Порфирий Петрович, с каким-то недоумением взглянув на недокуренную папиросу, передал ее дворнику, а сам все с тем же растерянным видом закурил другую.

— Н-да, вот уж действительно загадка, — снова затягиваясь, произнес он. — Хотя, думаю, совладаем постепенно и с ней. Ты как считаешь, Илья Петрович? — Салытов не ответил, сосредоточенно о чем-то размышляя. — Логика. Нужно применить логику. Холодную, бесстрастную. Не идти на поводу у своего темперамента. Не давать волю эмоциям. Раздражением своим задачу не решишь.

— Но это и вправду невозможно! — пробурчал Салытов.

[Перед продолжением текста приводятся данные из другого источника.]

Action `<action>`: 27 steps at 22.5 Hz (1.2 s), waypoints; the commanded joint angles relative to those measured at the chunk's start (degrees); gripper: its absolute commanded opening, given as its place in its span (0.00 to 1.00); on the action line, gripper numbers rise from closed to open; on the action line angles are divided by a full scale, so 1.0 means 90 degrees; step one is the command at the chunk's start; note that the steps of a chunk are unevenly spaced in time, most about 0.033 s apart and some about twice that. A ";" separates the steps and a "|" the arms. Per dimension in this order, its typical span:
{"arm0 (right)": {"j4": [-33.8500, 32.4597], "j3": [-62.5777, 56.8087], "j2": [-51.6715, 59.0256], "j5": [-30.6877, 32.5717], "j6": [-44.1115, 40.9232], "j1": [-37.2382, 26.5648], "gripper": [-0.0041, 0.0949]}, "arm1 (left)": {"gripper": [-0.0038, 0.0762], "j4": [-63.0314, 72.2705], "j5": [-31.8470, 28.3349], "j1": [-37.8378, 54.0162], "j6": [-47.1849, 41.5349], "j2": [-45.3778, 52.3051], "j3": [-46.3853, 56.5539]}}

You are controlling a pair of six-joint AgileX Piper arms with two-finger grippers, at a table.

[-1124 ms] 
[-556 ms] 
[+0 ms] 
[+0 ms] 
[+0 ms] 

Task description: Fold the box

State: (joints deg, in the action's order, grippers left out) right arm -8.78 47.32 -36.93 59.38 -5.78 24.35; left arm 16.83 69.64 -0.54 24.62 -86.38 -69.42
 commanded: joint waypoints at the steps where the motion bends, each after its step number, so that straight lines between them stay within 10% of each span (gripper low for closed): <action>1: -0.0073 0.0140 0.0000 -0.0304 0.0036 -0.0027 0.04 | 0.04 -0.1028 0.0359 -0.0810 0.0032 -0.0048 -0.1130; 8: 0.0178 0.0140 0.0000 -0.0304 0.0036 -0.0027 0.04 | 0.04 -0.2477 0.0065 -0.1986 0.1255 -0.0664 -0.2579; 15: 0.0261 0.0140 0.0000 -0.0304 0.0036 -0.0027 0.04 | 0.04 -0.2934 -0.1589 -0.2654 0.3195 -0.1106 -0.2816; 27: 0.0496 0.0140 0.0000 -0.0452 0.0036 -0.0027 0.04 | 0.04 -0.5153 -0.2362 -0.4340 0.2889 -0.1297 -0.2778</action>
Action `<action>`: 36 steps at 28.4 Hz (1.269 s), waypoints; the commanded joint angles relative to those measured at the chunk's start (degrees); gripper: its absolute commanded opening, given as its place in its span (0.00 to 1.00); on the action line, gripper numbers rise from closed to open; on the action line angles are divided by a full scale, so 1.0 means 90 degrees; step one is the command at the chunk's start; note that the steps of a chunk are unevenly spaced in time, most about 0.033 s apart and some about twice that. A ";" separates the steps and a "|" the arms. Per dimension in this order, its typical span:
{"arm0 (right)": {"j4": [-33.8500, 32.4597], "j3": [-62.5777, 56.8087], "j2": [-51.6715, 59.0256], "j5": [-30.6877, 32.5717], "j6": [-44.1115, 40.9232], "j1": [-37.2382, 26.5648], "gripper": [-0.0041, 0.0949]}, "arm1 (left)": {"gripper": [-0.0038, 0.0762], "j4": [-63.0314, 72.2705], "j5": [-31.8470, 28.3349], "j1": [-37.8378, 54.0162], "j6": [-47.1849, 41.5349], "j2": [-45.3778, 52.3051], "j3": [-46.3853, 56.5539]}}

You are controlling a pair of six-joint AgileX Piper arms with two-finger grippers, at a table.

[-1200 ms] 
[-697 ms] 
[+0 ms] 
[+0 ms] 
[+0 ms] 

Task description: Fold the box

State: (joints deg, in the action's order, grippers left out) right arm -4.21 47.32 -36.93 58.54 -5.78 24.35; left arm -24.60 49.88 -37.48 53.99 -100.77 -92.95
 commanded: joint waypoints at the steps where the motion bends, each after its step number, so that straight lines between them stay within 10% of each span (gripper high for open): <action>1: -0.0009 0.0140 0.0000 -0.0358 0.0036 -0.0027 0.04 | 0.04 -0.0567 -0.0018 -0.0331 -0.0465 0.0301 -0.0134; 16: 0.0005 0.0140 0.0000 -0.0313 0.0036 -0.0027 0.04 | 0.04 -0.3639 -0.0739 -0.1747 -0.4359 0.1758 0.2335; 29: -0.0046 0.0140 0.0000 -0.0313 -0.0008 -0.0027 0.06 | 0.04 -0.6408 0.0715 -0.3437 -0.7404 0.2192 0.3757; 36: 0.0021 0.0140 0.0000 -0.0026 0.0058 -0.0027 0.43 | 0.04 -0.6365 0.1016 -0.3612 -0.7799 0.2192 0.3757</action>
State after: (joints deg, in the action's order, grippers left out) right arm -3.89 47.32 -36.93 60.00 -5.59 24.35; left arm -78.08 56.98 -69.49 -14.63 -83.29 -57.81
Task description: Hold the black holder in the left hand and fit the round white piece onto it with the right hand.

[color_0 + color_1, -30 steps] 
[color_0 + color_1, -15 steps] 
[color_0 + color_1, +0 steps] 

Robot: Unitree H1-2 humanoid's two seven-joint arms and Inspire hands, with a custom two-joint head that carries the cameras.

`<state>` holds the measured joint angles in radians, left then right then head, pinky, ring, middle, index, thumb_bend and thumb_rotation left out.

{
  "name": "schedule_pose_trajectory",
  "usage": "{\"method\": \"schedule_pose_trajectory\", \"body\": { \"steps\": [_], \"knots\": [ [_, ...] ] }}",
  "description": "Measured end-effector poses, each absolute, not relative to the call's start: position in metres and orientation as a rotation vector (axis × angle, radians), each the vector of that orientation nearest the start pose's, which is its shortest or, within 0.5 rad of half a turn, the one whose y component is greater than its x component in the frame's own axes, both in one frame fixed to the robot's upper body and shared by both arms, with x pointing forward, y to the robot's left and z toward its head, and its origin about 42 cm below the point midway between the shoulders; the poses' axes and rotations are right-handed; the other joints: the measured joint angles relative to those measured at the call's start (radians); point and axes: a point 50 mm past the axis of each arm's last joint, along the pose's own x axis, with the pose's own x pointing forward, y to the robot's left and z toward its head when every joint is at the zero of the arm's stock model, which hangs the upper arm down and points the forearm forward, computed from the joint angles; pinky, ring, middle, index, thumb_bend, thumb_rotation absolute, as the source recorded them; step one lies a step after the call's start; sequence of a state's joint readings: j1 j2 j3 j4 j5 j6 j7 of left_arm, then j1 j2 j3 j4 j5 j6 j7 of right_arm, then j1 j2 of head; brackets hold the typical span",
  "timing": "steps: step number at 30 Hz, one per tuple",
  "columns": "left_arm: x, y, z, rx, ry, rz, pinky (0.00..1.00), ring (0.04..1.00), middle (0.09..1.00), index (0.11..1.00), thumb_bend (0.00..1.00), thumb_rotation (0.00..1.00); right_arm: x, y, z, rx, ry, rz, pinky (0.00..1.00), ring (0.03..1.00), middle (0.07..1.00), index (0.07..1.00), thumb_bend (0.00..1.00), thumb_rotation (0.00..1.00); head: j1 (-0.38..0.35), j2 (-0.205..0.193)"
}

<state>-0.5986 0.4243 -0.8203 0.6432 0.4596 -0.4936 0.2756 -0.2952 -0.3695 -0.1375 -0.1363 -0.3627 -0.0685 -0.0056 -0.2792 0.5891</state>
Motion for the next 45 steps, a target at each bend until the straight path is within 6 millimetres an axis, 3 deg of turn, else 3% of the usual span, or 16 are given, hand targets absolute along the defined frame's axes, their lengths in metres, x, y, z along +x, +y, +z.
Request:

— Почему. По большому счету возможно бывает все, — спокойно возразил Порфирий Петрович. — Возьмем это за первый неопровержимый довод. Это произошло, а следовательно, это возможно. Имеющий место факт уже сам по себе предопределяет достоверность происходящего. — Салытов нетерпеливо тряхнул головой. — Ты вдумайся, Илья Петрович.

— А ты уже сам до чего-то додумался?

— Ко мне само пришло логическое умозаключение.

— Это какое же? Как оно могло прийти… из этого!

— Быть может, у меня в сравнении тобой есть некоторая фора. Ведь я уже раз встречал этого господина.

— Ты говорил. У процентщика. Ну и что с того?

— Он меня действительно впечатлил цитированием из гоголевского «Ревизора». Он же когда-то был актером, этот Говоров. Очень так, знаешь, натурально. Прямо-таки полностью отождествлялся со своим персонажем.

Вид у Салытова был откровенно растерянным.

— Ну и что?

Порфирий Петрович искал, куда бы девать окурок.

— Не все сразу, Илья Петрович. Не все сразу.